On November 4th, Assicurazioni Generali communicated, pursuant to Article 41, paragraph 6, of the Issuers’ Regulations, the final results of the PTO: during the enrolment period, 138,842,677 Shares were offered, equal to approximately 79.660% of the Shares subject to the Offer and 60.803% of Cattolica’s share capital.
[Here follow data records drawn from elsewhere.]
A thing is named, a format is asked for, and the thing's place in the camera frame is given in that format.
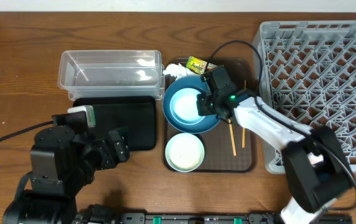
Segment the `wooden chopstick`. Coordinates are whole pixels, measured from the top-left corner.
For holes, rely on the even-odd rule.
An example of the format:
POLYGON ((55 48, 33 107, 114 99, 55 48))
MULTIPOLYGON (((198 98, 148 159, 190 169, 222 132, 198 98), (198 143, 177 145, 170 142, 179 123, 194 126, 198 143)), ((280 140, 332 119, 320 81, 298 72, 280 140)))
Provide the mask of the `wooden chopstick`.
MULTIPOLYGON (((246 80, 244 81, 243 89, 246 90, 246 80)), ((241 140, 241 147, 245 148, 246 146, 246 129, 242 128, 242 140, 241 140)))
POLYGON ((232 151, 233 151, 233 156, 237 156, 237 151, 235 147, 235 138, 234 138, 234 133, 233 133, 233 126, 232 122, 230 119, 228 119, 228 127, 230 131, 230 139, 231 139, 231 144, 232 144, 232 151))

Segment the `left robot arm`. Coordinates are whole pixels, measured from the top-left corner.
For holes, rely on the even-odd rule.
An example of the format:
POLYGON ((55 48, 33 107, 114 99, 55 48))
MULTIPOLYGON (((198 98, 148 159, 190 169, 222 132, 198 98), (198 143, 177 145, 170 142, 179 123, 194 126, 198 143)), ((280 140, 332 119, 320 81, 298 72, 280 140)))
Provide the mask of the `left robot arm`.
POLYGON ((32 170, 21 178, 3 223, 72 223, 79 191, 96 171, 126 162, 129 147, 117 129, 98 139, 89 128, 54 126, 35 135, 30 159, 32 170))

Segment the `dark blue plate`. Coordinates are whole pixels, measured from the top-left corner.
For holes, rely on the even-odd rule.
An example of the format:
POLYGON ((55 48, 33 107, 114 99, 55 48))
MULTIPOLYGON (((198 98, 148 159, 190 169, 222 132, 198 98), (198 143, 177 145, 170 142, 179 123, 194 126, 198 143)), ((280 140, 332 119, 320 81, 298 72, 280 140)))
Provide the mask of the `dark blue plate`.
POLYGON ((194 125, 186 125, 179 123, 176 119, 172 117, 170 111, 171 98, 174 93, 183 88, 194 88, 200 91, 200 93, 206 93, 208 89, 206 83, 202 82, 199 76, 188 76, 172 82, 165 92, 162 103, 163 113, 167 121, 179 131, 191 134, 204 133, 216 127, 220 120, 213 115, 205 116, 205 118, 201 122, 194 125))

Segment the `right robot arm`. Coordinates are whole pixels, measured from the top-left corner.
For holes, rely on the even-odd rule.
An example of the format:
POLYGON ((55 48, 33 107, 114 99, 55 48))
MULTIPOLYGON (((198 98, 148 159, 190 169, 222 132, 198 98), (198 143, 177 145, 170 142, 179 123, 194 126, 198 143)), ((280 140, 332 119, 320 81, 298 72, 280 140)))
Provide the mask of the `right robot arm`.
POLYGON ((284 223, 313 223, 346 191, 354 174, 334 131, 312 128, 275 111, 249 90, 214 90, 197 95, 200 115, 233 119, 277 149, 291 193, 280 217, 284 223))

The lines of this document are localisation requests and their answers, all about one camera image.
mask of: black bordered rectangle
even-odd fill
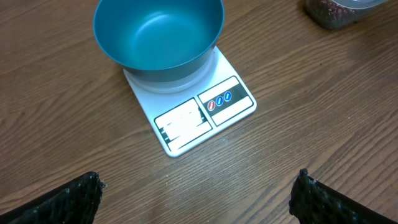
[[[189,100],[184,101],[183,103],[179,104],[178,106],[175,106],[175,107],[173,107],[172,109],[170,109],[170,110],[168,110],[168,111],[162,113],[161,115],[157,116],[156,118],[154,118],[154,123],[155,123],[155,125],[156,125],[156,128],[157,128],[158,132],[160,133],[160,135],[162,136],[163,141],[166,143],[167,148],[170,150],[170,152],[172,151],[172,150],[170,149],[170,147],[169,147],[169,143],[171,142],[171,140],[168,138],[168,136],[167,136],[166,133],[164,132],[164,129],[158,127],[158,125],[157,125],[157,123],[156,123],[156,119],[159,118],[159,117],[161,117],[161,116],[163,116],[163,115],[165,115],[165,114],[167,114],[168,112],[174,110],[175,108],[178,108],[179,106],[182,106],[183,104],[187,103],[187,102],[190,101],[190,100],[194,100],[194,102],[195,102],[195,103],[197,104],[197,106],[198,106],[198,110],[199,110],[200,116],[201,116],[201,118],[202,118],[202,123],[201,123],[201,124],[203,124],[203,123],[205,123],[205,122],[208,122],[208,120],[207,120],[207,118],[206,118],[204,112],[203,112],[202,109],[199,107],[198,102],[196,101],[196,99],[195,99],[194,97],[190,98]],[[181,149],[182,147],[186,146],[187,144],[190,144],[192,141],[194,141],[194,140],[200,138],[200,137],[203,136],[204,134],[206,134],[206,133],[208,133],[209,131],[213,130],[213,127],[212,127],[211,125],[210,125],[210,128],[211,128],[211,129],[208,130],[207,132],[205,132],[205,133],[201,134],[200,136],[198,136],[198,137],[192,139],[191,141],[189,141],[188,143],[184,144],[183,146],[181,146],[181,147],[178,148],[178,149]]]
[[[231,87],[229,90],[226,90],[226,91],[222,92],[221,94],[219,94],[219,95],[213,97],[212,99],[206,101],[205,103],[203,103],[203,102],[201,101],[201,99],[200,99],[200,97],[199,97],[200,95],[202,95],[203,93],[205,93],[205,92],[207,92],[207,91],[209,91],[209,90],[211,90],[211,89],[213,89],[213,88],[216,88],[218,85],[220,85],[220,84],[222,84],[222,83],[224,83],[224,82],[227,82],[227,81],[228,81],[229,79],[231,79],[231,78],[236,78],[237,81],[238,81],[238,84],[235,85],[235,86],[233,86],[233,87]],[[222,96],[222,97],[224,98],[224,94],[225,94],[227,91],[229,91],[229,92],[231,93],[231,95],[232,95],[231,99],[230,99],[228,102],[224,100],[224,102],[223,102],[223,104],[222,104],[221,106],[216,106],[215,109],[214,109],[213,111],[210,111],[210,110],[208,109],[208,107],[207,107],[207,106],[208,106],[208,103],[209,103],[211,100],[216,101],[217,97],[219,97],[219,96]],[[218,114],[219,112],[225,110],[226,108],[232,106],[233,104],[237,103],[239,100],[242,100],[242,99],[244,99],[244,98],[247,97],[247,96],[249,97],[249,99],[250,99],[250,101],[251,101],[251,106],[249,106],[249,107],[246,108],[245,110],[242,110],[242,111],[239,112],[238,114],[236,114],[236,115],[234,115],[234,116],[228,118],[226,121],[222,122],[222,123],[219,124],[219,125],[217,125],[217,124],[214,122],[214,119],[213,119],[213,116],[214,116],[214,115],[216,115],[216,114]],[[217,84],[217,85],[211,87],[210,89],[203,91],[202,93],[198,94],[198,98],[199,98],[200,102],[202,103],[203,107],[206,109],[206,112],[210,115],[211,120],[214,122],[214,124],[215,124],[217,127],[220,126],[220,125],[222,125],[223,123],[229,121],[230,119],[234,118],[235,116],[237,116],[237,115],[243,113],[244,111],[246,111],[247,109],[249,109],[250,107],[252,107],[253,104],[254,104],[253,101],[252,101],[252,99],[251,99],[251,97],[249,96],[248,92],[245,90],[245,88],[243,87],[242,83],[239,81],[239,79],[238,79],[236,76],[229,77],[229,78],[227,78],[226,80],[222,81],[221,83],[219,83],[219,84]]]

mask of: bowl rim
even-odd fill
[[[224,2],[223,2],[223,0],[219,0],[219,1],[220,1],[220,4],[221,4],[221,10],[222,10],[222,13],[223,13],[223,18],[222,18],[222,21],[221,21],[221,25],[220,25],[219,31],[218,31],[217,35],[215,36],[214,40],[211,42],[211,44],[210,44],[202,53],[198,54],[197,56],[191,58],[190,60],[188,60],[188,61],[186,61],[186,62],[184,62],[184,63],[180,63],[180,64],[178,64],[178,65],[174,65],[174,66],[167,67],[167,68],[158,68],[158,69],[137,68],[137,67],[132,67],[132,66],[130,66],[130,65],[126,65],[125,63],[122,63],[121,61],[119,61],[119,60],[117,60],[116,58],[114,58],[112,55],[110,55],[110,54],[104,49],[104,47],[101,45],[101,42],[98,40],[98,38],[97,38],[97,33],[96,33],[96,28],[95,28],[96,16],[97,16],[98,9],[100,8],[100,5],[101,5],[101,3],[102,3],[103,1],[106,1],[106,0],[101,0],[101,1],[98,3],[98,5],[97,5],[97,7],[96,7],[96,9],[95,9],[95,13],[94,13],[94,19],[93,19],[93,32],[94,32],[95,41],[97,42],[97,44],[99,45],[99,47],[101,48],[101,50],[102,50],[110,59],[112,59],[112,60],[115,61],[116,63],[122,65],[123,67],[131,68],[131,69],[135,69],[135,70],[141,70],[141,71],[163,71],[163,70],[169,70],[169,69],[172,69],[172,68],[181,67],[181,66],[183,66],[183,65],[186,65],[186,64],[188,64],[188,63],[190,63],[190,62],[192,62],[192,61],[198,59],[199,57],[201,57],[204,53],[206,53],[209,49],[211,49],[211,48],[216,44],[218,38],[219,38],[220,35],[221,35],[221,31],[223,30],[224,23],[225,23],[225,8],[224,8]]]

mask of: red button
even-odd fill
[[[209,103],[207,104],[207,109],[209,111],[213,111],[214,108],[216,108],[216,102],[214,102],[214,100],[210,100]]]

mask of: button
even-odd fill
[[[224,100],[225,100],[225,102],[228,102],[229,100],[231,100],[231,98],[232,98],[232,94],[231,94],[231,92],[225,92],[224,93]]]
[[[209,111],[213,111],[214,108],[216,108],[216,102],[214,102],[214,100],[210,100],[210,101],[207,103],[207,109],[208,109]]]
[[[216,104],[217,106],[221,106],[224,103],[224,99],[222,96],[217,96]]]

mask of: jar
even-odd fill
[[[360,20],[387,0],[305,0],[305,10],[322,27],[338,29]]]

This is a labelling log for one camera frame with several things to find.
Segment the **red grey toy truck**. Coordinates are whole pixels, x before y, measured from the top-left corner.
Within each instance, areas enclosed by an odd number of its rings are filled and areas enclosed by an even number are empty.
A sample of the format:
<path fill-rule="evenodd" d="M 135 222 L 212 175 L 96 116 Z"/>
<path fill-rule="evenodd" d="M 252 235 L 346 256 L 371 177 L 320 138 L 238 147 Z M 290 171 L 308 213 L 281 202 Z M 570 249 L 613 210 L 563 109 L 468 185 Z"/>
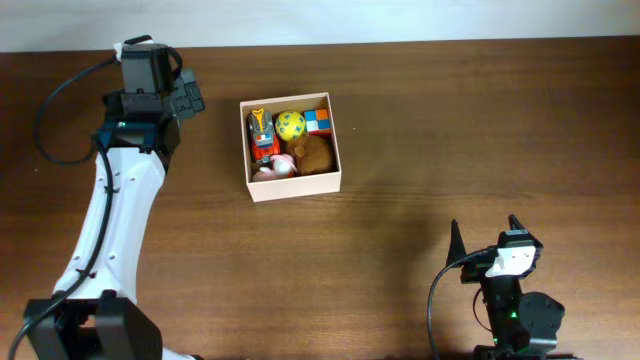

Therefore, taking into account the 138,842,677 Shares offered and the 54,054,054 Shares already held by Generali, as a result of the settlement of the Offer, Generali came to hold a total of 192,896,731 Shares, equal to 84.475% of Cattolica’s share capital.

Consequently, Cattolica formalised, at the Companies’ Register, the subjection of the Company to the management and coordination of Assicurazioni Generali S.p.A..


Cattolica’s Board of Directors, which met on December 3rd, 2021, having acknowledged the positive outcome of the PTO launched by Assicurazioni Generali and the simultaneous increase of the value of almost all the own shares previously held by Cattolica, with a consequent further improvement in Cattolica’s solvency margins, resolved to submit to IVASS for assessment the fact that it is no longer necessary to proceed with the execution of the second tranche of the increase in share capital under option of € 200 million.

On December 23rd, Cattolica’s Ordinary Shareholders’ Meeting, on the basis of the aforementioned opinion and recommendation formulated by the Management Control Committee, resolved the consensual early termination of the appointment of PricewaterhouseCoopers S.p.A. as independent auditors and the simultaneous appointment for the 2021-2029 nine-year period of the independent auditors BDO Italia S.p.A.. Similar resolutions were taken by the subsidiaries by the end of 2021.

On December 27th, the French group Inter Mutuelles Assistance formalised the exercise of its purchase option on 35% of the share capital of IMA Italia Assistance S.p.A. and a 10% of the capital of Ima Servizi S.c.a.r.l.. This option, provided for by the agreements signed in 2018 for the possibility of change of control of Cattolica, was exercised following the completion of the Generali PTO.